How have you seen the needs and requests of youth change in regard to library services?

A. We have a big demand for teen fiction, from both teens and adults. E-reader use is growing with our teen patrons and we are always in the process of acquiring e-books. A lot of people still don’t know you can download e-books and audiobooks from our website, but you can. We try to get as much new online material as possible. We also have library mobile apps like BookMyne and also one for our library website. From a programming perspective, we try to offer things and experiences that you can’t readily do at home. That seems to be really what teens want out of a library program. We have a great Teen Advisory Board that assists us with teen program ideas and planning. As far as younger kids and families go, we try to meet the demands for reading material and report material. There’s always a constant demand for those things.

What is your greatest achievement?

A. Having a wonderful family.

What is something people would be surprised to know about you?

A. I am a big music fan and love all genres. There is nearly not enough time to discover all of the music that is out there, but I’m always listening and looking for new and wonderful things to listen to. I have more than 3,000 CDs and records. I still buy music on vinyl records sometimes (remember those?) and some bands sometimes will only release new music on cassette, so I have to dust off the old boom box from time to time to play those. Whatever the format, whatever the style of music, I’m there.

Where is your favorite place to be in Bartow?

A. The library, of course. And at any school or daycare telling stories to kids and letting them know about the library. And Swheat Market.

What was the favorite book of your youth and who is your favorite author?

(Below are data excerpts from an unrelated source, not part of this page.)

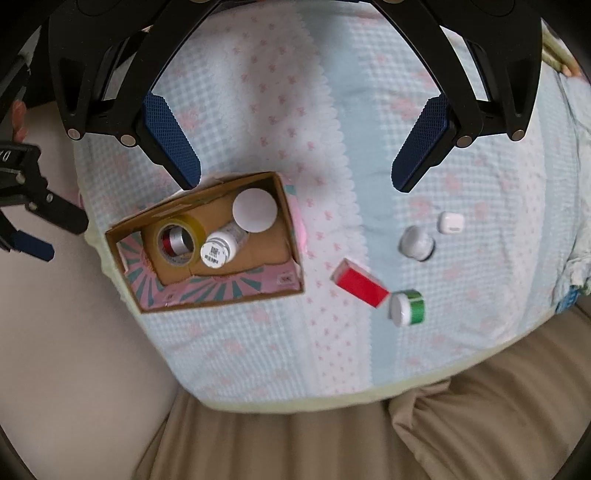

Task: Organize rigid objects
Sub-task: 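Withdraw both tools up and away from the box, then grasp the green-labelled jar with the left tool while the right tool grasps the red box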

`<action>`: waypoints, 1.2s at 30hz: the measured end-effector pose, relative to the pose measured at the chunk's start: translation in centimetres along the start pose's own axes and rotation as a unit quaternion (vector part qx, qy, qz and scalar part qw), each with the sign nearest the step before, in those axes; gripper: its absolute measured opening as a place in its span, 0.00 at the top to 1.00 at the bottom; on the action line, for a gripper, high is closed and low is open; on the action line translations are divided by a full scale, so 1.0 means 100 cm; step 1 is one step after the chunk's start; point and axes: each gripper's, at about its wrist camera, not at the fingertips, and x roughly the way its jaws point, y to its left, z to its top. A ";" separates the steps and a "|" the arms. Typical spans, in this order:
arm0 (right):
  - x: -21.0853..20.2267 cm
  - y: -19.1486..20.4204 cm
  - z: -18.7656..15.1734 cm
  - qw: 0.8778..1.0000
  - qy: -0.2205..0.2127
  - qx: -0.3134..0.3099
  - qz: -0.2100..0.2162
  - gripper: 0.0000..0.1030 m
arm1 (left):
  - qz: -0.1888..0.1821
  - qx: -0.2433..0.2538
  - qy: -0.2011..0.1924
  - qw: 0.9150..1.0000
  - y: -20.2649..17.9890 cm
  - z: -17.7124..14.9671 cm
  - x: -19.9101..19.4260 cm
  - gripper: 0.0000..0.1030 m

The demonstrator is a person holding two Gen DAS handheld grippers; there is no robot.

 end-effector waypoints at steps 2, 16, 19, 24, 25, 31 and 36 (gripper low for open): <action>-0.014 0.018 -0.001 1.000 -0.007 -0.003 -0.002 0.00 | -0.002 0.004 -0.008 1.000 0.011 -0.003 -0.013 0.00; -0.049 0.158 0.004 0.999 -0.041 0.021 -0.013 0.00 | -0.017 0.027 -0.057 0.998 0.147 -0.005 -0.077 0.00; -0.043 0.185 0.010 0.999 -0.041 0.016 -0.018 0.00 | -0.018 0.047 -0.055 0.997 0.179 0.005 -0.071 0.00; -0.023 0.220 0.024 0.999 -0.037 0.006 -0.014 0.00 | -0.017 0.111 -0.053 0.992 0.217 0.032 -0.050 0.00; -0.018 0.225 0.027 0.999 -0.032 0.002 -0.014 0.00 | -0.021 0.122 -0.053 0.991 0.224 0.040 -0.045 0.00; 0.026 0.255 0.048 0.998 -0.001 -0.065 -0.009 0.00 | -0.040 0.188 -0.034 0.981 0.240 0.082 -0.003 0.00; 0.071 0.266 0.070 0.991 0.023 -0.134 0.003 0.00 | -0.035 0.274 -0.003 0.961 0.231 0.115 0.056 0.00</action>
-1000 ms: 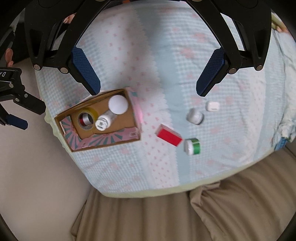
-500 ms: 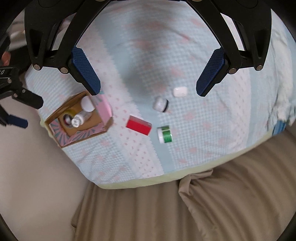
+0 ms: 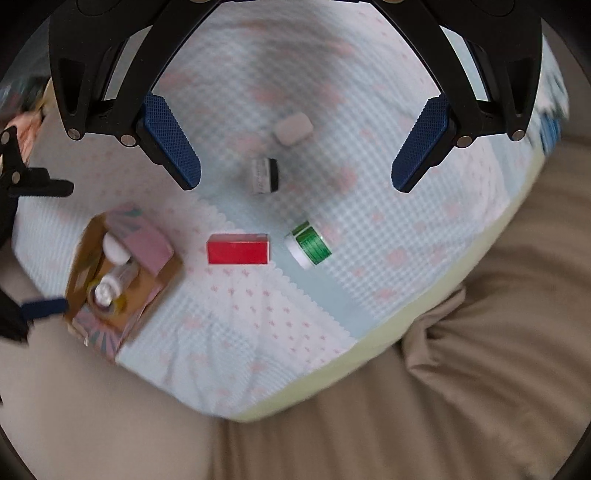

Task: Organize rigid objects
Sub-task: 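Grasp the green-labelled jar with the left tool while the right tool grasps the red box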

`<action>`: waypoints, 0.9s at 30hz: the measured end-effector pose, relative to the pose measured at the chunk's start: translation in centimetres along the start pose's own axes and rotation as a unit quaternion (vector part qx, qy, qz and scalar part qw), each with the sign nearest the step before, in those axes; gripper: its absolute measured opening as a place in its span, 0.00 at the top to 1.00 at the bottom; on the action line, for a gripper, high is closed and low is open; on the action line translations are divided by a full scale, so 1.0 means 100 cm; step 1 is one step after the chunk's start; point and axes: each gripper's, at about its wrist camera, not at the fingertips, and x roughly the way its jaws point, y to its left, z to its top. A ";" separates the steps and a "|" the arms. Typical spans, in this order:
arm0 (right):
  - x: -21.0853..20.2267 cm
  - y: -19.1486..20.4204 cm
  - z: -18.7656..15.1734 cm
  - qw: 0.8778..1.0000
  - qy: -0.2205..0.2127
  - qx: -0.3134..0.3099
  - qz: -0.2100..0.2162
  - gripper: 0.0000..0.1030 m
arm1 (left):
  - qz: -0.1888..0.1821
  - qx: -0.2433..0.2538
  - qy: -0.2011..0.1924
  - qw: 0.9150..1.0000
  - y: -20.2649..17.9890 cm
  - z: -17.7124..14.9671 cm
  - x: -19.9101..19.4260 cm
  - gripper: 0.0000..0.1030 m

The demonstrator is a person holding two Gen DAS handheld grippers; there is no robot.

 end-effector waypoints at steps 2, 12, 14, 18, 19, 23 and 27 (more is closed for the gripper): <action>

A. I discovered Daniel Pinkwater in fourth grade. He’s my favorite author and has written over 80 books. “Fat Men from Space” was one of his first books that I read. His books are extremely creative, funny and make kids think about the world around them. “The Snarkout Boys and the Avocado of Death” is another one that is just stupendous. I can’t really say enough about how much I love his books. I was also a big fan of Richard Scarry when I was very young. “The Great Pie Robbery,” “The Supermarket Mystery” and “Busiest People Ever” were some of my faves. Those books are still great.

Do you have a personal philosophy?

A. Be thankful for what you have and then take whatever you have to offer the world and make a difference in your own way. Making the world a better place starts with you.